Lots of discussion the last few days about Rite Aid and CVS (and possibly other merchants) actually disabling existing NFC point of sale functionality simply because they were suddenly getting used (by Apple Pay).

NFC payments are nothing new – Android has supported them for a couple years now (on select phones, though not without some complicated political shenanigans between manufacturers and carriers). Not a lot of places support such contactless payments, though I’ve certainly been seeing more and more POS terminals with NFC-looking logos lately. And I’ve seen a LOT of new POS terminals going in recently (at Panera and Target, in particular) which definitely support the upcoming EMV (“Chip and PIN”) cards, and I believe also support NFC.

So it was a bit of a surprise when suddenly Rite Aid and CVS stopped processing NFC payments. The rumor is that they have some agreement with the Merchant Customer Exchange to specifically prohibit Apple Pay, which is silly. Apple Pay isn’t anything new (as far as I can tell), it’s just implemented on a very popular phone and so is actually getting traction today.

In a way, disabling all NFC payments is almost like saying “okay, yes, that’s a valid payment method, but we don’t take magnetic stripe cards anymore, sorry.” It would seem to me that the card networks (Visa, MasterCard, etc.) should be able to have a say in this, but I’m not sure they’ve spoken up yet.

This is all made much worse by the apparent reasoning behind the new policy: They want to push their own solution. Which itself has several problems:

  • It’s much clunkier (you have to launch an app, scan a code, accept the charge, and then display a new code on the phone for the cashier to scan back)
  • It’s not as secure (on iPhones, the Apple Pay data is stored in a separate, secure chip. For these apps, it’s stored in the phone’s filesystem)
  • It links directly to your checking account (not to bank credit cards)
  • It’s not as private (one big goal of the system is to “encourage loyalty” by providing customers with targeted offers and coupons)
  • It’s not even available yet

Obviously, the “friction” that such a cumbersome interface presents is a big reason that I think this will eventually fail. But I’m far more worried about the direct links to bank accounts. And much more annoyed about the “loyalty” and privacy aspects.
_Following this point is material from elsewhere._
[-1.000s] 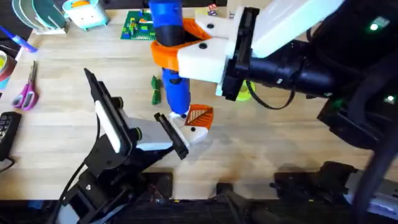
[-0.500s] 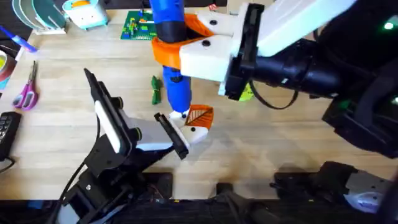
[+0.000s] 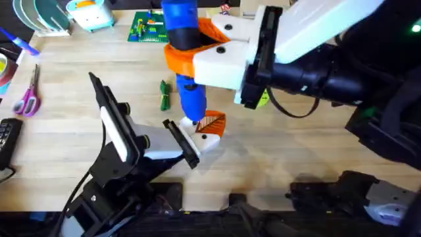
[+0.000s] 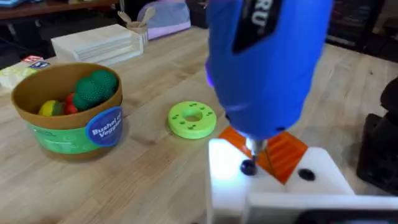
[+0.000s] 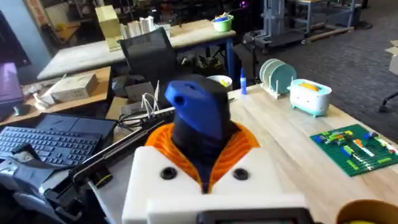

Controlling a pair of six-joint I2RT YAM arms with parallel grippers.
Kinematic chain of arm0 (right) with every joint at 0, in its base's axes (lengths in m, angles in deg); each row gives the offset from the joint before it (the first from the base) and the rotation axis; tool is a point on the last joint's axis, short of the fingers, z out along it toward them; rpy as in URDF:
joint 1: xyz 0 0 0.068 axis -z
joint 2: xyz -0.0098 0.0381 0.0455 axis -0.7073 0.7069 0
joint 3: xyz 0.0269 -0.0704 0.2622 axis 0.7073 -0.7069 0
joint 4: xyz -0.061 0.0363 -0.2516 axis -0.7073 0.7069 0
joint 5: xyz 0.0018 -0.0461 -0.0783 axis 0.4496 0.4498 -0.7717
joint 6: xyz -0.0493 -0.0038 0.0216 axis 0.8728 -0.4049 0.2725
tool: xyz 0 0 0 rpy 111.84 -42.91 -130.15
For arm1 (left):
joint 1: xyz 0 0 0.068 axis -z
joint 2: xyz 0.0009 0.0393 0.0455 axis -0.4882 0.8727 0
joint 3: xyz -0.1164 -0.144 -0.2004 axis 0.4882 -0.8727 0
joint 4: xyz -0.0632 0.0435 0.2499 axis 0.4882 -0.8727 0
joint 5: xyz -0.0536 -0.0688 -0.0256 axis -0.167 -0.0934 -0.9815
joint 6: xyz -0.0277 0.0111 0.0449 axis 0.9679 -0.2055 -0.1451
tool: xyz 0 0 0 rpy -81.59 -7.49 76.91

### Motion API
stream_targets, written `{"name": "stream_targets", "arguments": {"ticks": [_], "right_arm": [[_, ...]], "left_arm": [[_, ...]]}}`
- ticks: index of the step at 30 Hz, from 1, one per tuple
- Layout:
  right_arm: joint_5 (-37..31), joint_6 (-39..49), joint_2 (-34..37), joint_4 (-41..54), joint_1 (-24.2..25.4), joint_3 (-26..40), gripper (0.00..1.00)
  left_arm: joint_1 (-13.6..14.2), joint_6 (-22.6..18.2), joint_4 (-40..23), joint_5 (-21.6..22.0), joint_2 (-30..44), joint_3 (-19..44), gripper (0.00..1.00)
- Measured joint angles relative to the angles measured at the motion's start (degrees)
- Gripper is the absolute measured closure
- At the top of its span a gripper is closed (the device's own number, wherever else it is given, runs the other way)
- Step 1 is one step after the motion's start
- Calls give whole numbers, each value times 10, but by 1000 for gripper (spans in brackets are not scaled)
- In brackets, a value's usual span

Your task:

If a merchant wants my loyalty, they can build it, strongly, in a very simple manner: Have the products I want, at prices I find reasonable, and offered in an environment with a pleasant shopping experience. Fail on any of those three criteria and I’ll only shop at your store grudgingly. Succeed on all three, and your locations will always be at the top of my list.

In addition to the great Tech Crunch article linked by this post, there’s also some good commentary from Gruber (which links to some other articles), and I think the simplest description of the problem in this great image from Dan Frommer.

"Can't wait for the mobile payments app from the company that designed this receipt." - Dan Frommer

"Can't wait for the mobile payments app from the company that designed this receipt." - Dan Frommer

For once, I’m glad that my iPhone is a year out-of-cycle. By the time I’ve upgraded to the iPhone 6S (or whatever it’ll be called), hopefully the MCX thing will have died a very swift and public death, and Apple Pay (along with Android based NFC payments as well) will simply work.

As @BenedictEvans said:

Few things are more predictable than the failure of a tech product made by an industry consortium of non-tech companies.

I can’t wait for this prediction to come true.